Vet Your Organization’s Cybersecurity Engagements

Sullivan also insisted that in most CISO indictment cases, charges were not so much on security but communication failures.

“In both my case at Uber and the SolarWinds case, the focus of the regulator was on what the companies said, what they promised in terms of cybersecurity,” he explained.

That’s why CISOs should make sure they vet any security-related engagements taken by their organizations – and do so before an incident occurs.

Billois told Infosecurity that CISOs have started looking at any official documents their organization releases that could address security engagements and promises.

“Take annual business reports, for instance. There used to be no mention of security in them. Then, a few years ago, people writing those documents started adding a few lines about cyber, but in most cases, without speaking to the CISO. Now, CISOs must get involved with these statements because they will be held accountable for them,” he explained.

Sullivan also emphasized that CISOs should “pay attention to any statements their company issues around security and privacy, and challenge it if you are not aligned with it.”

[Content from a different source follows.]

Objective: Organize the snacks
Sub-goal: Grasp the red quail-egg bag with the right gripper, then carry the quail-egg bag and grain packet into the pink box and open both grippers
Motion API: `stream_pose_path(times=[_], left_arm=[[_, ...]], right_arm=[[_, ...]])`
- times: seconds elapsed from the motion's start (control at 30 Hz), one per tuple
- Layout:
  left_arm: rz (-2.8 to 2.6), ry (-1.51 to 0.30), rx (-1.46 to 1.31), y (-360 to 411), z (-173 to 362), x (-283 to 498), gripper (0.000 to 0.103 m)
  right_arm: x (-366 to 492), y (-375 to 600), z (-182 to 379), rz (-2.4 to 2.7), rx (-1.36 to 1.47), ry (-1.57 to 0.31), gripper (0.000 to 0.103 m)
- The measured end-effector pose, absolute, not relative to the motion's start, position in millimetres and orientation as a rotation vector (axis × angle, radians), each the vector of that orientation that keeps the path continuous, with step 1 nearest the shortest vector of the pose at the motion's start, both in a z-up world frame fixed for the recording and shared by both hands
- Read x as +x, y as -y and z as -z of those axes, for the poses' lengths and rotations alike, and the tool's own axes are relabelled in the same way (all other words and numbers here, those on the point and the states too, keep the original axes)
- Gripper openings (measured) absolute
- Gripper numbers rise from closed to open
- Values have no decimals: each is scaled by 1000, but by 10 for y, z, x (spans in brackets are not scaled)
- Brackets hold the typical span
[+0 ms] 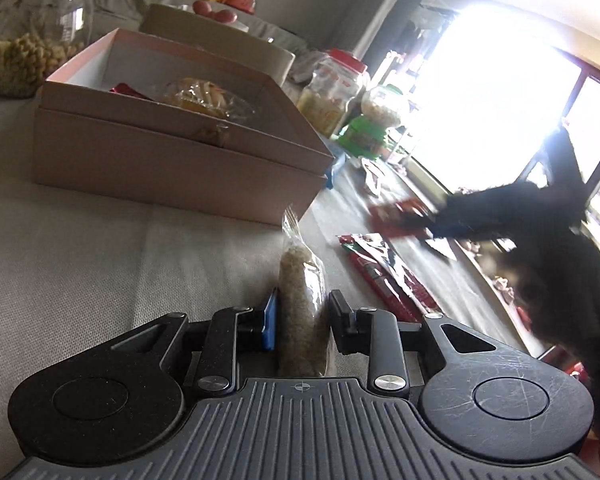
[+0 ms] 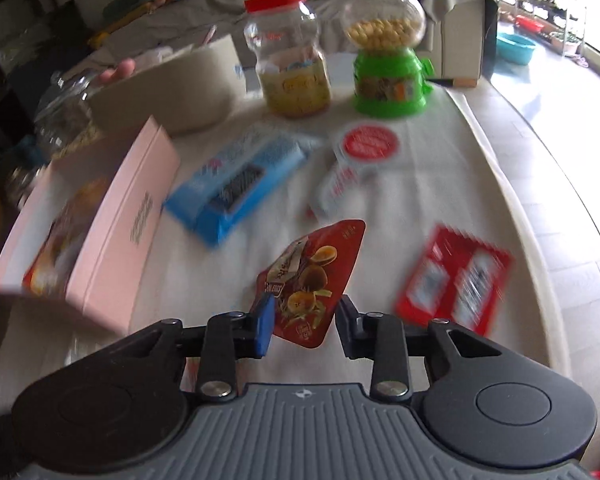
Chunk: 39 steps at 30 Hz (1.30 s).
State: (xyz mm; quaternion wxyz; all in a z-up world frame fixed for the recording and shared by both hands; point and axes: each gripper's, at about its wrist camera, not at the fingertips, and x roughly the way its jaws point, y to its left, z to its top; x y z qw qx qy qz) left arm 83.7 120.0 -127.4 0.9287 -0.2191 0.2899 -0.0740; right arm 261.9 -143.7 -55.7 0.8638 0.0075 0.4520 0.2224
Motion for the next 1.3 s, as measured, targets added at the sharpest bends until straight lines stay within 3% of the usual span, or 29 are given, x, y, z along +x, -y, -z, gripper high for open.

Get Board-Level Independent Legal Representation

Blauner argued that, with US regulators charging CISOs’ individual responsibility, it is time for CISOs to get individual legal representation and board-level individual insurance.

“This is standard practice for other executive roles and should also be true for CISOs. They should preferably do that before an incident happens,” he said.

He pointed to Team8’s CISO’s Guide to Legal Risks and Liabilities and the Security Innovation Network’s (SINET) content as valuable resources to get started.

Don’t Make it An Obsession

Throughout the session, Sullivan insisted that, although CISOs should be prepared to be probed, protecting themselves should not be their obsession.

“There have only been a few indictments against CISOs so far, and none of them went to jail. These risks should not be top of mind,” he said.